- **Assignment**:
The expected output is the set of lines below beginning at the one that contains "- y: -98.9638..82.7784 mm" and ending at the final line, reproduced exactly.
====
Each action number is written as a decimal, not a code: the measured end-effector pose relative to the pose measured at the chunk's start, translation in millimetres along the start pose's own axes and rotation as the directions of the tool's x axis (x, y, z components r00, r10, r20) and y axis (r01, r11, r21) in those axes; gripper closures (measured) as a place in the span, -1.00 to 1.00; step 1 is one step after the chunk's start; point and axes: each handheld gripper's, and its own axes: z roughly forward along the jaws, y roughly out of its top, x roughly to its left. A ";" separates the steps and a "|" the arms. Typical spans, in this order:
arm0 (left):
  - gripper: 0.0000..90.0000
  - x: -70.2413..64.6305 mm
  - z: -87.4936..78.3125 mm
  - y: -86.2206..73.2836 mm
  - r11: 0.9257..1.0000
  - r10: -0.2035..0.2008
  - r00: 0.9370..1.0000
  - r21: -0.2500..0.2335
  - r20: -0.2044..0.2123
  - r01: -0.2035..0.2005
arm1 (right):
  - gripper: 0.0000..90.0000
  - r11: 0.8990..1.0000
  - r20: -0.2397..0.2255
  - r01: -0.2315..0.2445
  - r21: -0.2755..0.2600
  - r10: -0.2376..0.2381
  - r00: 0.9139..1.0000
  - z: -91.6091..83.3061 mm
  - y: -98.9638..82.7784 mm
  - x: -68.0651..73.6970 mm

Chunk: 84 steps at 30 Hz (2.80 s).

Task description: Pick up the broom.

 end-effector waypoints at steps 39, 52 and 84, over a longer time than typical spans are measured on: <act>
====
- **Result for this task**:
  - y: -98.9638..82.7784 mm
  - x: -68.0651..73.6970 mm

Chunk: 84 steps at 30 Hz (2.80 s).

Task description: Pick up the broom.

 end-effector waypoints at steps 39, 52 and 84, over a longer time than typical spans are measured on: <act>

Nothing remains to be done for this exercise.